- Front of the Maison du Brésil.

General information
- Location: France
- Address: 7 L Boulevard Jourdan, 75014 Paris
- Coordinates: 48°49′4″N 2°20′37″E﻿ / ﻿48.81778°N 2.34361°E
- Owner: Cité Universitaire

Design and construction
- Architect(s): Le Corbusier

= Maison du Brésil =

Maison du Brésil is a student hostel building located in the Cité Universitaire complex in Paris, France, designed by noted architects Le Corbusier and Lúcio Costa for Brazilian students and scientists. It was built in 1957 and refurbished in 2000. The first sketch for the building was made by Costa, but soon afterwards Le Corbusier became a collaborator, working out the final design.

==Function==
The Maison du Brésil is dedicated to housing of Brazilian students, professors, and research scientists who come to Paris for academic work. It also houses artists and other professionals doing internships in Paris. Since its opening in 1959, it has welcomed Joaquim Pedro de Andrade, Jaime Lerner, Zuenir Ventura, Sebastião Salgado, Arthur Moreira Lima, Zózimo Barroso do Amaral, Antonio Abujamra, Francisco Rezek and many others.

==Architecture==

Balconies of Maison du Brésil

Brazilian students hostel, Paris

The upper five floors consist of cellular single and double bedrooms, music room, kitchen common room and studies in a tapered long narrow block. The ground floor with snack bar, caretakers flat, meeting room games room etc. consists of a loosely shaped assemblage of rooms which appears to pass under the upper block.
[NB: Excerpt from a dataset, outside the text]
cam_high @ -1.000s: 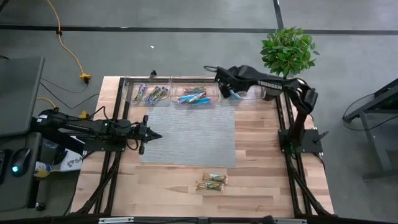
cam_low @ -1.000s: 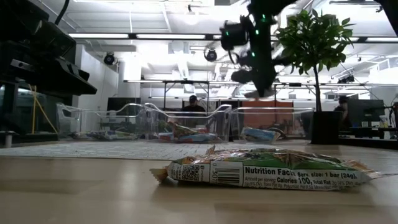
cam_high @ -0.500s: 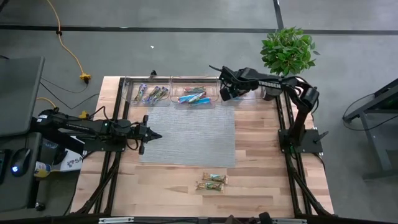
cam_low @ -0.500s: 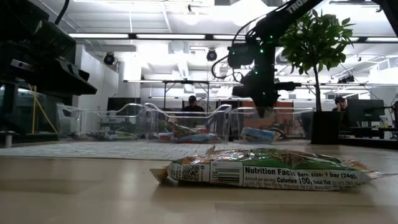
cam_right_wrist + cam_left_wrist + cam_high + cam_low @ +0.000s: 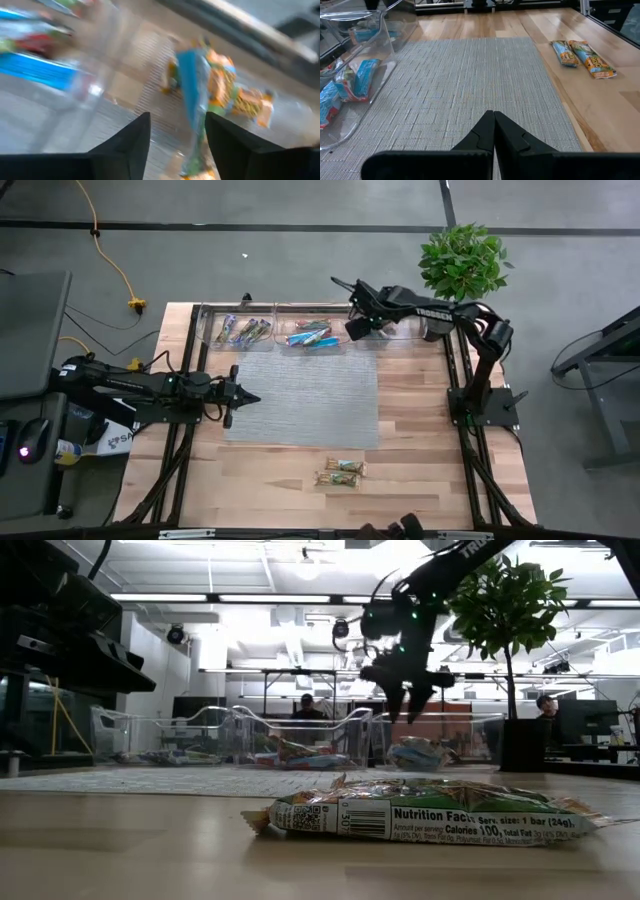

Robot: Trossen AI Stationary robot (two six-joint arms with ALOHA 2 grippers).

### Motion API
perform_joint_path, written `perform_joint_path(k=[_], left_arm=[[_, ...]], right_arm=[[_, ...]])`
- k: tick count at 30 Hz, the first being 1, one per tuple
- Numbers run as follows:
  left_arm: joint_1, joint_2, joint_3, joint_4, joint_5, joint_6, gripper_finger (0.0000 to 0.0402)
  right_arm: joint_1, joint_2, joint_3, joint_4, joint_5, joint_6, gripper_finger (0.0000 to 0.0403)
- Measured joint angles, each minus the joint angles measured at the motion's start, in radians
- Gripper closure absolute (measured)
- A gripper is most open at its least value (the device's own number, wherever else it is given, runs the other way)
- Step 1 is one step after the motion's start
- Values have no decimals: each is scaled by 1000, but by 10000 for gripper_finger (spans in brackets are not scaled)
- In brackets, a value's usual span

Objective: Pick and place Granola Bars by type
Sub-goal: Put the yellow granola bar into the right transparent bin

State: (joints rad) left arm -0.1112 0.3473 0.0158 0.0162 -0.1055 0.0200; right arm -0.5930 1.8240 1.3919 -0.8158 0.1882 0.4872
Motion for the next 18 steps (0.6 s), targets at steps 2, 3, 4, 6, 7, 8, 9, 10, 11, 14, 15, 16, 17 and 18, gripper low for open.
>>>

Many visitors to the building are struck by the rough textures, yellow colours to the windows and doors which are reflected in the later Habitations in Berlin, Firminy Vert and elsewhere.
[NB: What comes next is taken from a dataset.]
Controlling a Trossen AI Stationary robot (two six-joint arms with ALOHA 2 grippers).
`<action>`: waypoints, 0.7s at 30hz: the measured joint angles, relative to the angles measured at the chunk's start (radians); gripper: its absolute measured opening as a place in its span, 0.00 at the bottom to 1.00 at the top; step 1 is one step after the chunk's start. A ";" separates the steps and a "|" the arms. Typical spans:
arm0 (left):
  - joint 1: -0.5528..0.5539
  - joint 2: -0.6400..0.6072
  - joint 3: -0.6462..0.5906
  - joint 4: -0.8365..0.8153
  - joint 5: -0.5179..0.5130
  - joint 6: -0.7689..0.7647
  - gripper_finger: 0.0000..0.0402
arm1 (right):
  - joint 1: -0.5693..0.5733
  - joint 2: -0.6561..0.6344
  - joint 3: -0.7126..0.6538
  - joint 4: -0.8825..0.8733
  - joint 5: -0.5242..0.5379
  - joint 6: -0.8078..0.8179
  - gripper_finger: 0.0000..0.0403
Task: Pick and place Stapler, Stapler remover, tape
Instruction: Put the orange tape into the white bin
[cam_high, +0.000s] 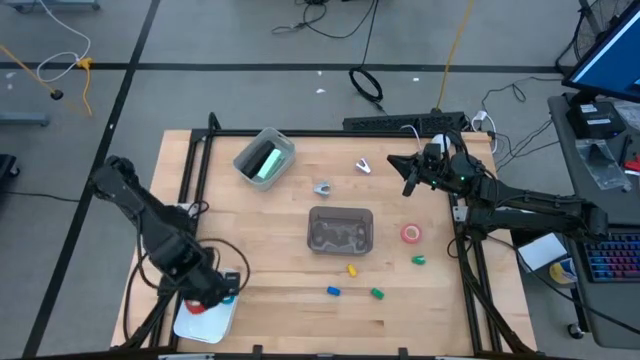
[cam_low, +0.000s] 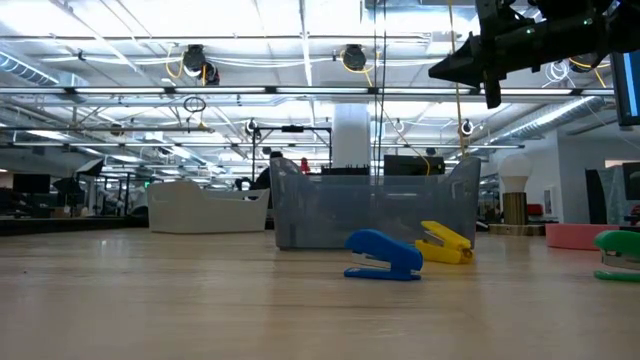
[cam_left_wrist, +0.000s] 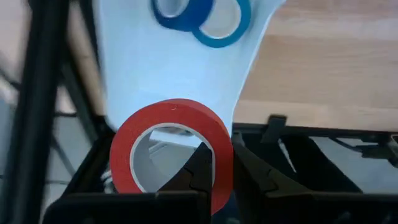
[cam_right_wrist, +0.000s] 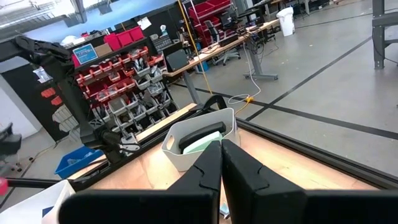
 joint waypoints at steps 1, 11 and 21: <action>-0.012 0.000 -0.023 0.027 -0.013 0.001 0.08 | 0.000 0.000 0.000 0.000 0.000 0.000 0.01; -0.122 0.002 -0.228 0.240 0.023 -0.016 0.08 | 0.000 0.000 0.000 -0.001 -0.001 0.001 0.01; -0.148 0.002 -0.381 0.481 -0.006 -0.016 0.08 | 0.000 0.000 0.000 -0.002 0.000 0.000 0.01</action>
Having been designed by two leading architects, Le Corbusier and Lúcio Costa, the Maison du Brésil has been recognized as an important architectural patrimony. It has been added in 1985 to the list of French Historical Monuments. It receives yearly hundreds of visitors, architects, students and architecture enthusiasts, that can visit the Hall and a student room with the original Corbusier design.

==Cultural infrastructures==
The Maison also has a theatre, an exhibition Hall, an extensive library of 12500 titles in Portuguese and French, a videoteque of 1500 titles, and a multi-use conference room.